┌──

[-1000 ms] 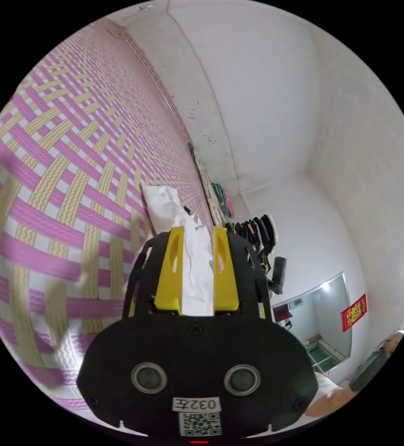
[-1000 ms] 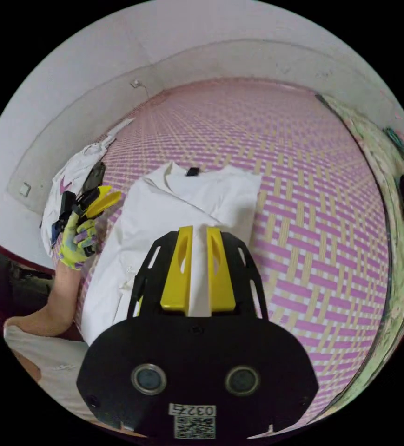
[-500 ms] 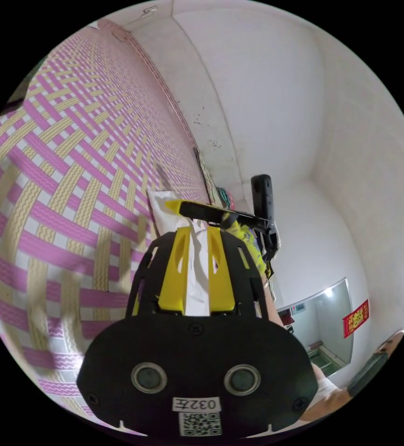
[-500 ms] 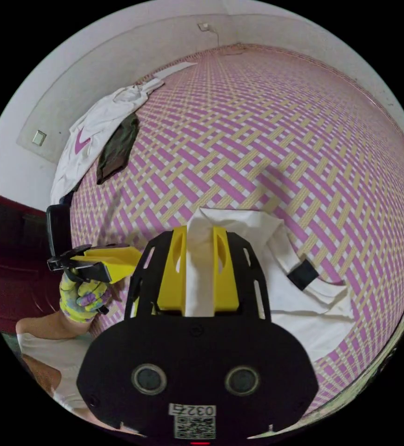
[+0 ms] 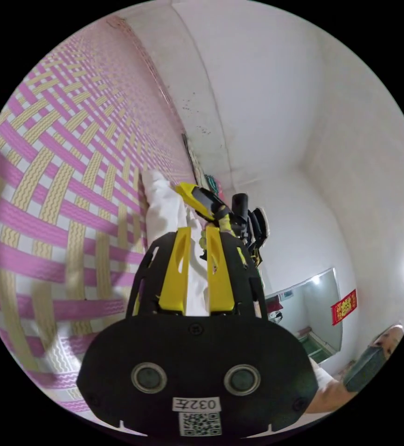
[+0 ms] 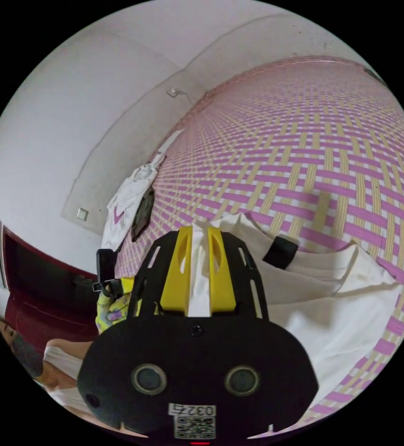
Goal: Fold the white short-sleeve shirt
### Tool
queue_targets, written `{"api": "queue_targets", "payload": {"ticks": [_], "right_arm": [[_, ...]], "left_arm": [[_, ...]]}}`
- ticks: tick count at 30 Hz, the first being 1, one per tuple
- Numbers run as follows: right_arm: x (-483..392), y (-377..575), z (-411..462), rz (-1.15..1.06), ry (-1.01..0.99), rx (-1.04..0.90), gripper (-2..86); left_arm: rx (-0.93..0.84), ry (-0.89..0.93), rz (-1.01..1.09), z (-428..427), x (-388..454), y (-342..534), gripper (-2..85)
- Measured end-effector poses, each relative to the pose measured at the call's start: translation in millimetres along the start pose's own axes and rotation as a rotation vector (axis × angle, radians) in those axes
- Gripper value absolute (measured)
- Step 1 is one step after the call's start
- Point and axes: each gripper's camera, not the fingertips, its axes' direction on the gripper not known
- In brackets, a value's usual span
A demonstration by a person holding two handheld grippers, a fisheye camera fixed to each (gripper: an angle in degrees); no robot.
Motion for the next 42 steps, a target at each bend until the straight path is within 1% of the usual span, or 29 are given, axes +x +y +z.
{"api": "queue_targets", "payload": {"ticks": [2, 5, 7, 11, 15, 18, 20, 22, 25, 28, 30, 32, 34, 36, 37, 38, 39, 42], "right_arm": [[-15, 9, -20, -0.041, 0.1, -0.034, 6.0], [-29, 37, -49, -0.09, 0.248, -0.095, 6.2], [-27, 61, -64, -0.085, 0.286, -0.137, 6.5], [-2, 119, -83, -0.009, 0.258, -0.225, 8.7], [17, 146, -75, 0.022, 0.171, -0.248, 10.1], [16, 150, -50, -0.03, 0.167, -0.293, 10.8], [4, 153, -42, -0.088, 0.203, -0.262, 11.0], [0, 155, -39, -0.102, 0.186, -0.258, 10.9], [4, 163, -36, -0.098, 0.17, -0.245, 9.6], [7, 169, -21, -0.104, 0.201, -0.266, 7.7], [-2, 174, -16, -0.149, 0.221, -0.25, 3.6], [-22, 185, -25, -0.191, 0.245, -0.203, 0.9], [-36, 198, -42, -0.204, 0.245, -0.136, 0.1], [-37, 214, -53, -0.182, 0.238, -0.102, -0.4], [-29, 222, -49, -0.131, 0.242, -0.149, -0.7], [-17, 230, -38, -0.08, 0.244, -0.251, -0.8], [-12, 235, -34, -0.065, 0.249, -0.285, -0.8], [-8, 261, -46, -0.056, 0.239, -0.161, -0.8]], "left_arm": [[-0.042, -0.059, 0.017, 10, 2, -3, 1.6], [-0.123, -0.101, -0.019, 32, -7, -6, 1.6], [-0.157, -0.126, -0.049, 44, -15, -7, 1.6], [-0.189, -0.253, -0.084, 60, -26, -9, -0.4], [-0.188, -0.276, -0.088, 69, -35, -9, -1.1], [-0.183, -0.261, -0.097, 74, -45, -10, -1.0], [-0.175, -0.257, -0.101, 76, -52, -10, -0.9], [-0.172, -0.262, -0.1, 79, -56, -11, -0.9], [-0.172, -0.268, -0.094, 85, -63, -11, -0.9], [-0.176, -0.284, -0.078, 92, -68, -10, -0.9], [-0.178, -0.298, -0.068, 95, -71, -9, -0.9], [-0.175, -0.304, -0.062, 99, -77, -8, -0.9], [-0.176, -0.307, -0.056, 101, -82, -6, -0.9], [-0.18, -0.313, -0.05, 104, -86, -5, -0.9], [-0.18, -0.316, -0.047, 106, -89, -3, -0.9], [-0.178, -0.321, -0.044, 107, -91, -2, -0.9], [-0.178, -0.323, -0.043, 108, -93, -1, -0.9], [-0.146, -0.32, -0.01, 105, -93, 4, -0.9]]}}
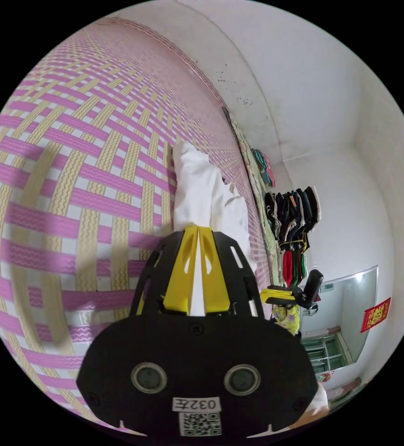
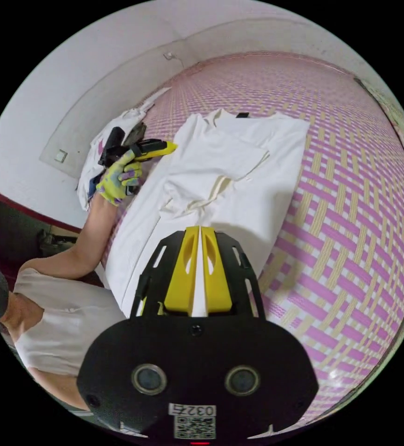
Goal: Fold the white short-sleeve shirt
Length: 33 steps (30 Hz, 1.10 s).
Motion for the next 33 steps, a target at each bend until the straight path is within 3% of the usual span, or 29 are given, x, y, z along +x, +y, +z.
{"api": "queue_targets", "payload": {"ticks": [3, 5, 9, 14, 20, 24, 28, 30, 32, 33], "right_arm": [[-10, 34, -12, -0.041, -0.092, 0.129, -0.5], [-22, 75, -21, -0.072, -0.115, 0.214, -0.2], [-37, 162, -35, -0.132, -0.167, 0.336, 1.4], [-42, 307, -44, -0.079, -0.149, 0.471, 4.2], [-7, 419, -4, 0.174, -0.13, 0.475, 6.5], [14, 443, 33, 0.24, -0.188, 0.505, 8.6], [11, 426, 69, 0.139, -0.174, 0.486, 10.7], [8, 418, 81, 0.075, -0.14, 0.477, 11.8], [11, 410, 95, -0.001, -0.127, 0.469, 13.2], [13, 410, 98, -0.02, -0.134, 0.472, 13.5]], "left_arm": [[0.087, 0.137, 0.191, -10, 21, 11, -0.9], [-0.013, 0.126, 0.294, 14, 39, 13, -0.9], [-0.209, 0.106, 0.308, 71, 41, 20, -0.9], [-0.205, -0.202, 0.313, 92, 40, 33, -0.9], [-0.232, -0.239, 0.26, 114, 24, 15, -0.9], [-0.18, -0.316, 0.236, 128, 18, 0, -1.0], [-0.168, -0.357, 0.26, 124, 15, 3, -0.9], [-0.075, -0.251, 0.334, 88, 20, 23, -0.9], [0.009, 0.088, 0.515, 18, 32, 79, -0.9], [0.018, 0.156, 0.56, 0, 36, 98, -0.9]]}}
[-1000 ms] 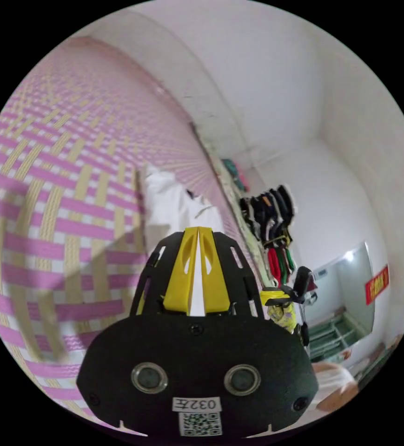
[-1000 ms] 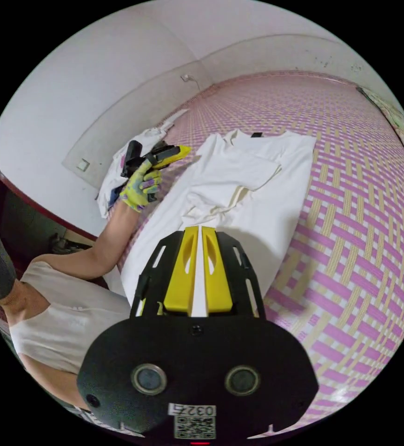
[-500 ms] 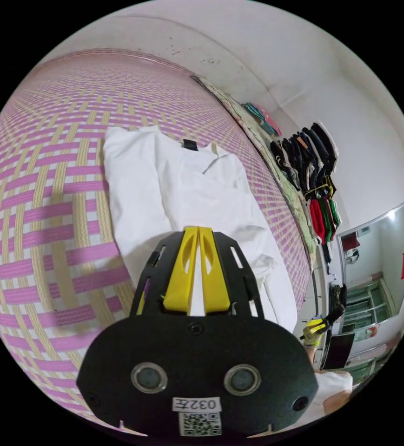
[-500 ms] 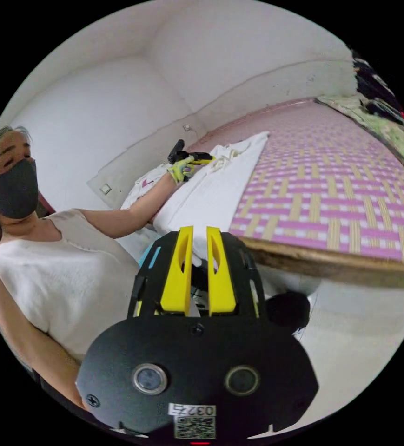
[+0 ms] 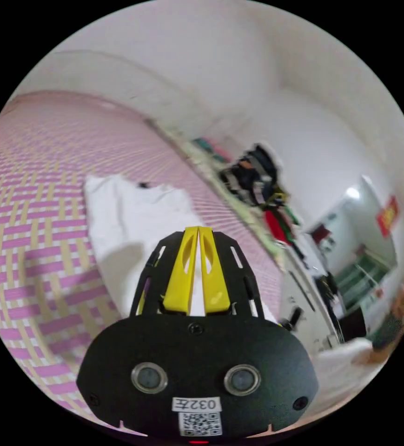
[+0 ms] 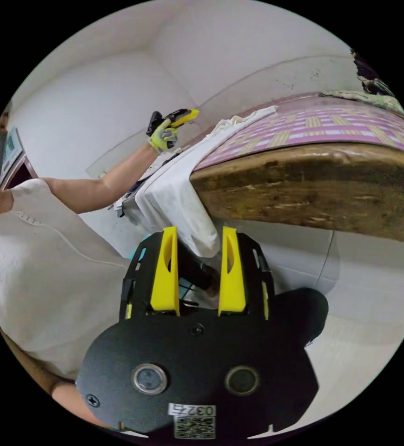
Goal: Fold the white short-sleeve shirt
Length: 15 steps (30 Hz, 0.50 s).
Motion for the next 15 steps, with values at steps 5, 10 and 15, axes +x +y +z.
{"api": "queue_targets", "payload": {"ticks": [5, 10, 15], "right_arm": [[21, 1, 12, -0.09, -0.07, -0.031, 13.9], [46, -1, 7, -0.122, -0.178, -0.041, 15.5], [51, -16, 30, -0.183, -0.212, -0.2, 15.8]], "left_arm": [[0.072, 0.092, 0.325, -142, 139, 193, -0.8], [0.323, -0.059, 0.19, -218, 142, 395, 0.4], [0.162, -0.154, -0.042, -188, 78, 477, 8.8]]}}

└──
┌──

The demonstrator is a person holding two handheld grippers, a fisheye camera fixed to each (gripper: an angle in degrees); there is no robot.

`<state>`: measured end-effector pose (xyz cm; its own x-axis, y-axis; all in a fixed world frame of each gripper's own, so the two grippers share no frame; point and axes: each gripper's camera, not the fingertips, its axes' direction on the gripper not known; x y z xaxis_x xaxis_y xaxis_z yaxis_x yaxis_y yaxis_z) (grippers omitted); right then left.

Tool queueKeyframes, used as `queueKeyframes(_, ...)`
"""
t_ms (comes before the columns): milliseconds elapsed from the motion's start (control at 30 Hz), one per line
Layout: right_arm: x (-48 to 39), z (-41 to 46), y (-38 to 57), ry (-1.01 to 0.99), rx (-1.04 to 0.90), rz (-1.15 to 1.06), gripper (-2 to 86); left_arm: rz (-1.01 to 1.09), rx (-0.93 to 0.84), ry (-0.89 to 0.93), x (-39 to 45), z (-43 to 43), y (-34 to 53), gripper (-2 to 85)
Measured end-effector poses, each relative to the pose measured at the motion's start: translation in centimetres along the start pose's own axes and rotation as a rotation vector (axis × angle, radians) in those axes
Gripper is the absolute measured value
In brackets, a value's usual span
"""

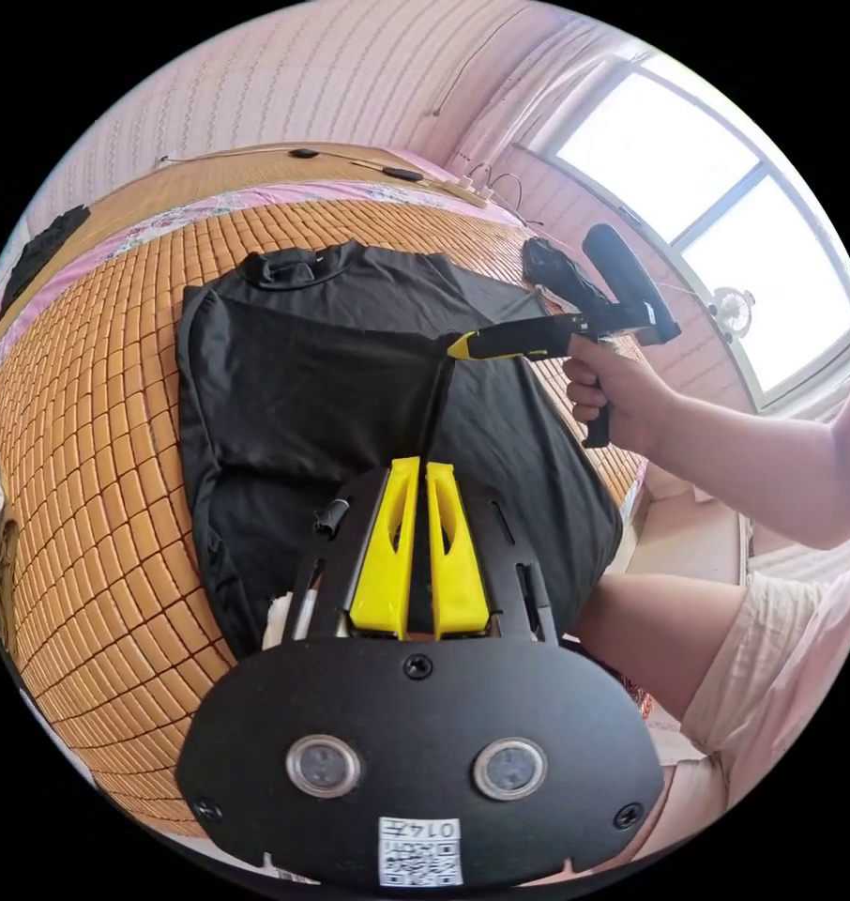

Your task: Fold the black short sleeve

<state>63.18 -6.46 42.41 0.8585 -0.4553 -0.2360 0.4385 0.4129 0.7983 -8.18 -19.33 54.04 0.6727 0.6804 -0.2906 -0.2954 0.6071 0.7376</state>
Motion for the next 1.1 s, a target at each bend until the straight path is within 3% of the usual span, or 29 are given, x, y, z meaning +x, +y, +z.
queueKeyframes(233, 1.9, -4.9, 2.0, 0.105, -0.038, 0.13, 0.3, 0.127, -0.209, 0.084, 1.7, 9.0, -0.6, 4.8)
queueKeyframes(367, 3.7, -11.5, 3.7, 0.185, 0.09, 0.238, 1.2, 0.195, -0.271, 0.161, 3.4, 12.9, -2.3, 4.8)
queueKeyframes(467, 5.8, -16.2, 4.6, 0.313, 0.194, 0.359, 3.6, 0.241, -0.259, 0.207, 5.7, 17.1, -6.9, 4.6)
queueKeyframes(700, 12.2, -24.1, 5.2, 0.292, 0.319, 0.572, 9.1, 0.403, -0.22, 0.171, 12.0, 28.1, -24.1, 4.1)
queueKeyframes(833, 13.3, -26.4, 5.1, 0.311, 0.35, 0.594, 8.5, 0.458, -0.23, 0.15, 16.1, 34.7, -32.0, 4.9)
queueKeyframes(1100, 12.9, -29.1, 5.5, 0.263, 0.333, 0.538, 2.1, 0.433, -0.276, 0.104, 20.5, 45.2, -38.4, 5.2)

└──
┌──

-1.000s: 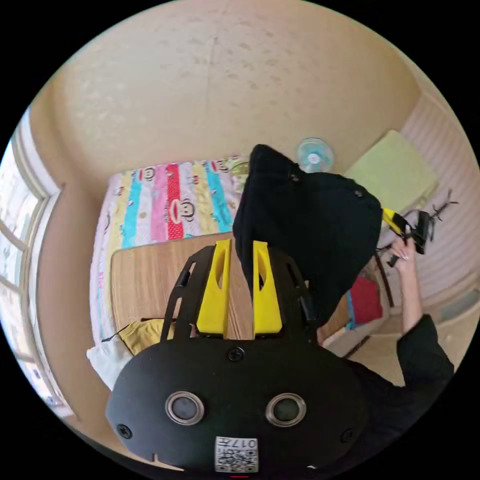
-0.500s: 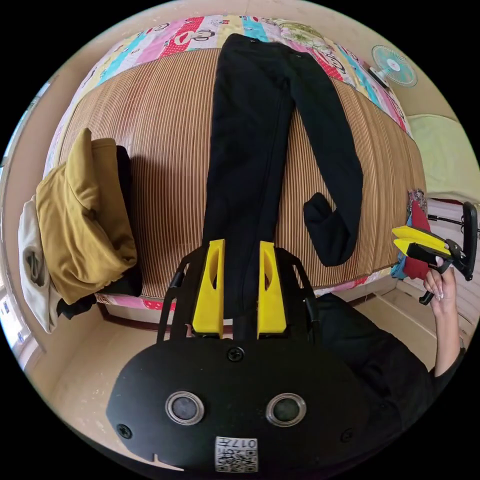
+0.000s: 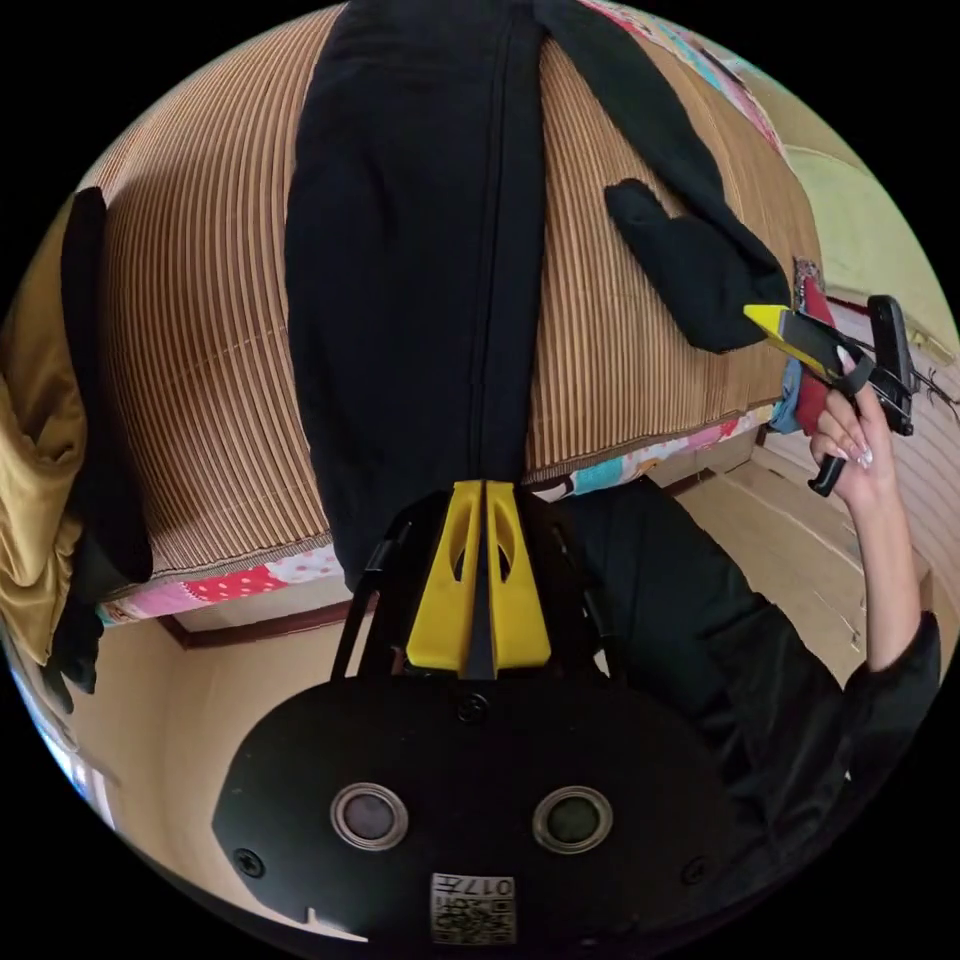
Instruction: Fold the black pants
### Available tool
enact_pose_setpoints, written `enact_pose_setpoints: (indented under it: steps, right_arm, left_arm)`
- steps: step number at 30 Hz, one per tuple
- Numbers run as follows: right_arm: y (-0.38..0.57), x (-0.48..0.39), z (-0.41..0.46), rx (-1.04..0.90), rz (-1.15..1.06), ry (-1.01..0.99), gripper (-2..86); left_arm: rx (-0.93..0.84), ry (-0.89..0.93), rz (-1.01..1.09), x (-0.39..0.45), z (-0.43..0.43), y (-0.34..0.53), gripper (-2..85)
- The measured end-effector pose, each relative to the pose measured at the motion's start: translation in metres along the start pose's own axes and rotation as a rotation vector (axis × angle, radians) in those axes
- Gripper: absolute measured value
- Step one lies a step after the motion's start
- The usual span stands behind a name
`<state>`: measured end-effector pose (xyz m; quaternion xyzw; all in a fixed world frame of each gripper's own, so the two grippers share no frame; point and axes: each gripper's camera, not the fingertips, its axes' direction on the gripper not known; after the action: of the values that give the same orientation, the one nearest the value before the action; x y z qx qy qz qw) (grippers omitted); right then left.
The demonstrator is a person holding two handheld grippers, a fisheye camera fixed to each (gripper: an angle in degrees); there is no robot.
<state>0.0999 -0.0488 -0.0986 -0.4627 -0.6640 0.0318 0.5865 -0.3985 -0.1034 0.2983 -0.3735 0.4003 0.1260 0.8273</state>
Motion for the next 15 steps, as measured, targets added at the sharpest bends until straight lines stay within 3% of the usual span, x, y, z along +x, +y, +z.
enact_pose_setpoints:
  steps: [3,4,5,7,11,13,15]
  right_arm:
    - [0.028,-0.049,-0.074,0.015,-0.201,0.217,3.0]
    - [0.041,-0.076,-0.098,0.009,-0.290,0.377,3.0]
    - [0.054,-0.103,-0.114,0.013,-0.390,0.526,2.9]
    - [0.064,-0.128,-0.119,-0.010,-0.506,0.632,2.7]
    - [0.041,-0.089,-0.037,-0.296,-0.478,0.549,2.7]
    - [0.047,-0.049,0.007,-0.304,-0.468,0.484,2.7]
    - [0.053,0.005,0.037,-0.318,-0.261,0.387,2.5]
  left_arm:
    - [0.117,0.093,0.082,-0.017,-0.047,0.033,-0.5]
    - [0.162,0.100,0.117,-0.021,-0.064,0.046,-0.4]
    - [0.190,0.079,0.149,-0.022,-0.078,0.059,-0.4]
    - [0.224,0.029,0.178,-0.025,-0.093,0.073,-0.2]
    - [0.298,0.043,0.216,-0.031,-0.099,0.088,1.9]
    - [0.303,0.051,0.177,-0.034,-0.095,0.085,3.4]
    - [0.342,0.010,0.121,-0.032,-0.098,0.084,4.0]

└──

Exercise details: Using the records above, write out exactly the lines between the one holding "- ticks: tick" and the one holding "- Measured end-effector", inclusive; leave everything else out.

Output:
- ticks: tick count at 30 Hz, the first being 1, one per tuple
- Numbers run as follows: right_arm: x (-483..392), y (-377..575), z (-411..462), rz (-1.15..1.06), ry (-1.01..0.99), rx (-1.04..0.90), gripper (-2..86); left_arm: rx (-0.93..0.84), ry (-0.89..0.93), rz (-1.01..1.09), z (-428..427), x (-388..454), y (-342..534), gripper (-2..85)
- Measured end-effector poses, each relative to the pose measured at the call's start: translation in millimetres along the start pose's own axes and rotation as a rotation vector (axis × angle, radians) in those axes

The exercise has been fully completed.